IPR Waiver

Editorial Analysis for UPSC - National Pharmaceutical Pricing Authority (NPPA)

IPR Waiver

Context:

• Earlier in 2020, India and South Africa had jointly proposed to remove restrictions of IPR.
• This was asked for the use of Covid vaccines, medicines and other related equipment.
• Now there is a consensus in sight on the pending proposal.

Background:

• Ethically if the proposal is accepted, it would be a great boost in fighting the pandemic especially the third world countries.
• Such a waiver would aid scaling up of local production, critical to ensure wider access to affordable and effective vaccines.
• Most of these patents are held by pharmaceutical companies in the U.S. and the European Union.
• The waiver proposal was blocked at the TRIPS Council and the WTO ministerial Council though there have been several rounds of discussions involving ministers of several WTO member-countries.
• In the last year though 100 countries, including the U.S., supported the proposal, the EU remained a stumbling block. But now the EU too appears to be calling a truce.
What are the Challenges?
• Critics say that central to the process of vaccine manufacturing are ‘trade secrets’ that specify the ingredients and chain of steps necessary to make them.
• The current waiver doesn’t automatically compel patent rights holders to share this information with a potential manufacturer for free.
• Another drawback is that this waiver is limited to vaccines. The original proposal sought a waiver on therapeutics and diagnostics and the agreement only says that a “discussion” on this can be held after six months.
• Access to new drugs and diagnostic technologies are necessary to keep people safe everywhere.

Implications:

• The pandemic isn’t over, and despite the widespread adoption of vaccines, (many of them employing very novel technology platforms such as mRNA and adenovirus vaccine technology) the evidence is overwhelming that vaccines are only protective against severe disease but ineffective at curbing transmission.
• It is possible that vaccines developed using the early strains of the virus may become ineffective over time and newer ones, potentially employing newer approaches, may be necessary in the months and years ahead.
• As relatively few countries have expertise in making vaccines, a waiver of this sort could help improve global access.

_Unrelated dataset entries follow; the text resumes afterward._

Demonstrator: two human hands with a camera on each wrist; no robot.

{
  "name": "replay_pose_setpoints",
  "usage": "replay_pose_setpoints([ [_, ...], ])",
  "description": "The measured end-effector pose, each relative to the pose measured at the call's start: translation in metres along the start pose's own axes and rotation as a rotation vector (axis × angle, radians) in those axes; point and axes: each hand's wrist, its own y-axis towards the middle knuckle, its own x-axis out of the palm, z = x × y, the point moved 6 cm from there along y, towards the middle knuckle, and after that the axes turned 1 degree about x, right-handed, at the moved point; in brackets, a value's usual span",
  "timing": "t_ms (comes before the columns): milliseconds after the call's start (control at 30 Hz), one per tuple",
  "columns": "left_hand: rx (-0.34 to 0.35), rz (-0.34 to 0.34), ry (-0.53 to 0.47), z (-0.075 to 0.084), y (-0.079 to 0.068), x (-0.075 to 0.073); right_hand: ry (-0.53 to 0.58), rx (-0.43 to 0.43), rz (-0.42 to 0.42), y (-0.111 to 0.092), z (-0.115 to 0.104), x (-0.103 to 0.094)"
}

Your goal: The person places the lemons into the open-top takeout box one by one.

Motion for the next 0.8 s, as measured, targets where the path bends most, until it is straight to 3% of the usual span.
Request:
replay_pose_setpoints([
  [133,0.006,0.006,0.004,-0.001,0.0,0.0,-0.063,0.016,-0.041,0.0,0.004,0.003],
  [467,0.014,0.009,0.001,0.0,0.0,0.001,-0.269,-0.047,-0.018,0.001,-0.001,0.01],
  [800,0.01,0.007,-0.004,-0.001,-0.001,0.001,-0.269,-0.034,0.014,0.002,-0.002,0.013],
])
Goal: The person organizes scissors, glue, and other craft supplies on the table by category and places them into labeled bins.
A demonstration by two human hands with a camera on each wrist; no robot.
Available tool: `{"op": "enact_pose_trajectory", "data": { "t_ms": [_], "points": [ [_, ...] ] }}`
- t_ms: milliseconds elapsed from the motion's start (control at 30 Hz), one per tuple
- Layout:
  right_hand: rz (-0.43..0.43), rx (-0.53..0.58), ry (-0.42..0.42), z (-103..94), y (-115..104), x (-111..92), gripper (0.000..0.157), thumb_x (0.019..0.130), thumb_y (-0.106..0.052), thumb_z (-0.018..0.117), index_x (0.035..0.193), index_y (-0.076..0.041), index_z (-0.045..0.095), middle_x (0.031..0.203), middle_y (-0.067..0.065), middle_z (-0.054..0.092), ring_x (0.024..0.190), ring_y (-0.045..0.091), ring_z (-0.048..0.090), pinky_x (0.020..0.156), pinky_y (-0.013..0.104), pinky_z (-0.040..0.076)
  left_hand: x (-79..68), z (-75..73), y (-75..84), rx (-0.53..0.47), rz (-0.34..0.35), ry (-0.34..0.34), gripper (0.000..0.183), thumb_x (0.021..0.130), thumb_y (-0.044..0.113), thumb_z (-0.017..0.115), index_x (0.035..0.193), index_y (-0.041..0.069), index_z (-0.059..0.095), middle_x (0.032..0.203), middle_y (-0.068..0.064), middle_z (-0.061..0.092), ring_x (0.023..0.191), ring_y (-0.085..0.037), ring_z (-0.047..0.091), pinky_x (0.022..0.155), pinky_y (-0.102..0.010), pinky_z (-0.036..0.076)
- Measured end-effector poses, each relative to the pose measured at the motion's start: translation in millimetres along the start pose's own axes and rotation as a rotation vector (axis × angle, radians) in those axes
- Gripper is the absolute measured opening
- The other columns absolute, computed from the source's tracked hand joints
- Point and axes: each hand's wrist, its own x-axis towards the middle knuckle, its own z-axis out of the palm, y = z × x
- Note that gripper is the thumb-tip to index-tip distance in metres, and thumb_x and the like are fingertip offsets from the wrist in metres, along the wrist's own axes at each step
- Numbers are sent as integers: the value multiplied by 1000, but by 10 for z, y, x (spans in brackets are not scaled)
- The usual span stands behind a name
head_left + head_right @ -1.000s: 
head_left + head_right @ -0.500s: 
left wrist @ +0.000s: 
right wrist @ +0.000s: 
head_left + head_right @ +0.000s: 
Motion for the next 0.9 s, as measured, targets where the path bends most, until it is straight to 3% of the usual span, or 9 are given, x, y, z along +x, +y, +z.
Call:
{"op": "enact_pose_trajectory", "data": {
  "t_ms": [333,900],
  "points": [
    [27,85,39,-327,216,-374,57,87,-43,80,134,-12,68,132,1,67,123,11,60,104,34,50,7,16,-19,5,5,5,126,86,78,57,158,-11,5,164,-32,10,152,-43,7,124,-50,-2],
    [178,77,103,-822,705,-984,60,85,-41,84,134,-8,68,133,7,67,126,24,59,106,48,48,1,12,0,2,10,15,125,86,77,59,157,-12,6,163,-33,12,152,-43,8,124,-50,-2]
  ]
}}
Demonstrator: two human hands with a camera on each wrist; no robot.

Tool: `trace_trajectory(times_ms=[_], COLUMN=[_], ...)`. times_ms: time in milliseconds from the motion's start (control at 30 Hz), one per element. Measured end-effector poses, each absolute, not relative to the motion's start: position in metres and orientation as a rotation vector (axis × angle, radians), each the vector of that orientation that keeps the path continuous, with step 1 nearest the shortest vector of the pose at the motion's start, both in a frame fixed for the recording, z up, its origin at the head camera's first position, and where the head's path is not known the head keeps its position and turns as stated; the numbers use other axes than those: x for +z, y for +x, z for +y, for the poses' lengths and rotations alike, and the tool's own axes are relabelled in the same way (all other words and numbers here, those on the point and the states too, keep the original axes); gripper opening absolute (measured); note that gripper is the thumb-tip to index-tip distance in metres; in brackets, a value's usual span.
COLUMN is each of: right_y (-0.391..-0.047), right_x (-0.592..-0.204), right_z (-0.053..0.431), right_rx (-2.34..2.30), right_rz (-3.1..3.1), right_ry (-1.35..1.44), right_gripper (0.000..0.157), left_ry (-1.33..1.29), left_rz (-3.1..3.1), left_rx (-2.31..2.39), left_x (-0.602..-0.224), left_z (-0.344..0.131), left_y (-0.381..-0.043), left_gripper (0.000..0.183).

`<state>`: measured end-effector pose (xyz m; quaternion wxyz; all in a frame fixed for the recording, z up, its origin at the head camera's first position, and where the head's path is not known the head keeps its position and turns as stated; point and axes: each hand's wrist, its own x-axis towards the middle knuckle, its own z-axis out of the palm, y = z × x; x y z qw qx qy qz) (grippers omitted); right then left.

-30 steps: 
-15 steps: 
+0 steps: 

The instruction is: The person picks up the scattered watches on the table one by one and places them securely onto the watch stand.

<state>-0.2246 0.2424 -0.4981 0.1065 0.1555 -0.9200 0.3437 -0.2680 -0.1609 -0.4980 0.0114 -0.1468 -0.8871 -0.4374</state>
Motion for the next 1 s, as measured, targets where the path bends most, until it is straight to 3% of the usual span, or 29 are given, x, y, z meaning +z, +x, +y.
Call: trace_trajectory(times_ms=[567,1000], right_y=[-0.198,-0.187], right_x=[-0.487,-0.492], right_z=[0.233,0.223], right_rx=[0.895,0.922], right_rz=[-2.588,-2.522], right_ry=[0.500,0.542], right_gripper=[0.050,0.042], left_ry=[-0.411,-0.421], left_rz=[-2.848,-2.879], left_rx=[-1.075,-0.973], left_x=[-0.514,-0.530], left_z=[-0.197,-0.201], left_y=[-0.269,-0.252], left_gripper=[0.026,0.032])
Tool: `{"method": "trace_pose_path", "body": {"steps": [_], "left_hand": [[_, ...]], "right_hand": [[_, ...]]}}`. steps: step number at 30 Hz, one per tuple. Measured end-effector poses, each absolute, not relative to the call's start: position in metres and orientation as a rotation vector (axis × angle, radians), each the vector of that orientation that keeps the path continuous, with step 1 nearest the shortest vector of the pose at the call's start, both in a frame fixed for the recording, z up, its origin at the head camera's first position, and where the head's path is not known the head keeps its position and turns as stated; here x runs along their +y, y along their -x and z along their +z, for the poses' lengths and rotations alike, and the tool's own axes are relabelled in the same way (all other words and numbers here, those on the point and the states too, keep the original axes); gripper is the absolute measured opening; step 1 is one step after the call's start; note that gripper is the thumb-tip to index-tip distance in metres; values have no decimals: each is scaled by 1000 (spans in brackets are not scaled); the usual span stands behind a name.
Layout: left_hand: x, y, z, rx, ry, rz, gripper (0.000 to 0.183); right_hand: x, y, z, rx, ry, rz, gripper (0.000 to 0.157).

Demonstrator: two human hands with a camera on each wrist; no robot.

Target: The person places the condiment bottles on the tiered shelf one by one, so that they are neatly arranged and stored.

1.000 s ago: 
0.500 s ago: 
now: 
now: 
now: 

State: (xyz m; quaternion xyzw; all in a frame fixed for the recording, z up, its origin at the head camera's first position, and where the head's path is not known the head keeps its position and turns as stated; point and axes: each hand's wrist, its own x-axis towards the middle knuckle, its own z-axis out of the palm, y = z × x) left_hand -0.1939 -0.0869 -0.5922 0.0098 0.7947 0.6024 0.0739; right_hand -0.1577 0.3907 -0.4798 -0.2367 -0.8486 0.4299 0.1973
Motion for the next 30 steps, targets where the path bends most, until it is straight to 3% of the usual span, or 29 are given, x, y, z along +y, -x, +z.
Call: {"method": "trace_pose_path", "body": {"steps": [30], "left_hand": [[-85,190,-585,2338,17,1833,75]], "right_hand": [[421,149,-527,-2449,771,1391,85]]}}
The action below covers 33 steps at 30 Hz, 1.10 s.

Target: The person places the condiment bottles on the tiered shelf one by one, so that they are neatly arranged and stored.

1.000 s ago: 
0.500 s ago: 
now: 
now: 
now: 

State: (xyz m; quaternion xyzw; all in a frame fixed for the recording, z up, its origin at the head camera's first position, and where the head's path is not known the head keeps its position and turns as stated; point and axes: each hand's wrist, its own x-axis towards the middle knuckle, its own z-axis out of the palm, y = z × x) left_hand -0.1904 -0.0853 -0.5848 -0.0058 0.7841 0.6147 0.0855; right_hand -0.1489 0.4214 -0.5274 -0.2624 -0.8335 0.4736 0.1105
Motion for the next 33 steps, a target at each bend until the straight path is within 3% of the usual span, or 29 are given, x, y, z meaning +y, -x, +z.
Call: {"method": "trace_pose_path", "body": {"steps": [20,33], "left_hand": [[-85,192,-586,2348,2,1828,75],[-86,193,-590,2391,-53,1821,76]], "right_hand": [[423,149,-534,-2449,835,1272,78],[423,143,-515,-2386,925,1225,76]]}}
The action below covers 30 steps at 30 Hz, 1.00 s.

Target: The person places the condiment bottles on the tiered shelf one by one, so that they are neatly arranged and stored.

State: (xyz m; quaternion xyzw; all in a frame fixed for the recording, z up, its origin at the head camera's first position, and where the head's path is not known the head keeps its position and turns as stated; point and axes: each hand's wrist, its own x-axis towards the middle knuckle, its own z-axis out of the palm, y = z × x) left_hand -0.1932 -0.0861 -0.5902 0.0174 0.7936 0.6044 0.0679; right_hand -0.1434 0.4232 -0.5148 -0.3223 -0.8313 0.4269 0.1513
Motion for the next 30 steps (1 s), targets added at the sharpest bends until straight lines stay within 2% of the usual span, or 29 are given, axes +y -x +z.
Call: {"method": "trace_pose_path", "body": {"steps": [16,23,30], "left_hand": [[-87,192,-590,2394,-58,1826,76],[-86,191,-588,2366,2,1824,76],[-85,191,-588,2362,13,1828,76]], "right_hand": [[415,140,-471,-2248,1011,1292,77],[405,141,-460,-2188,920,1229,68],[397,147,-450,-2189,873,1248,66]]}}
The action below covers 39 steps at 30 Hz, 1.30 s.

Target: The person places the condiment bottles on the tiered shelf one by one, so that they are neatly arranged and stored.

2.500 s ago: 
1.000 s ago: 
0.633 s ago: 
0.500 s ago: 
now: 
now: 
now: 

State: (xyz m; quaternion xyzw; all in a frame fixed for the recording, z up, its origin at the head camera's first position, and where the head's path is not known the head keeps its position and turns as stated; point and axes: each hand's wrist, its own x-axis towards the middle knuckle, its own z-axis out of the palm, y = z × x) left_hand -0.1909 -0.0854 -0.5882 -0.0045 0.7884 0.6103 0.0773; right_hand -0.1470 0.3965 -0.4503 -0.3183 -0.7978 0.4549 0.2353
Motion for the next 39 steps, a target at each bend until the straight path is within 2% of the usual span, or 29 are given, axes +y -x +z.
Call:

• These same set of reasons, critics of the draft say, could be used to argue that such a waiver for vaccines is too little, too late.

• Global facilities such as COVAX, that are charged with ensuring all countries get vaccines now have too many vaccines — a flip from merely three months ago — when there was a scarcity.

• India too has multiple manufacturers and technology platforms, and more than 60% of the population is fully vaccinated. All this, without patent waivers.

• While pharmaceutical patents have historically been impediments to the manufacture of affordable, high-quality drugs, the global nature of the pandemic has seen that even though richer nations hoarded vaccines, prioritizing multiple inoculations for their citizens, over even a single shot for African countries, intellectual property rights on its own didn’t prove to be a hurdle.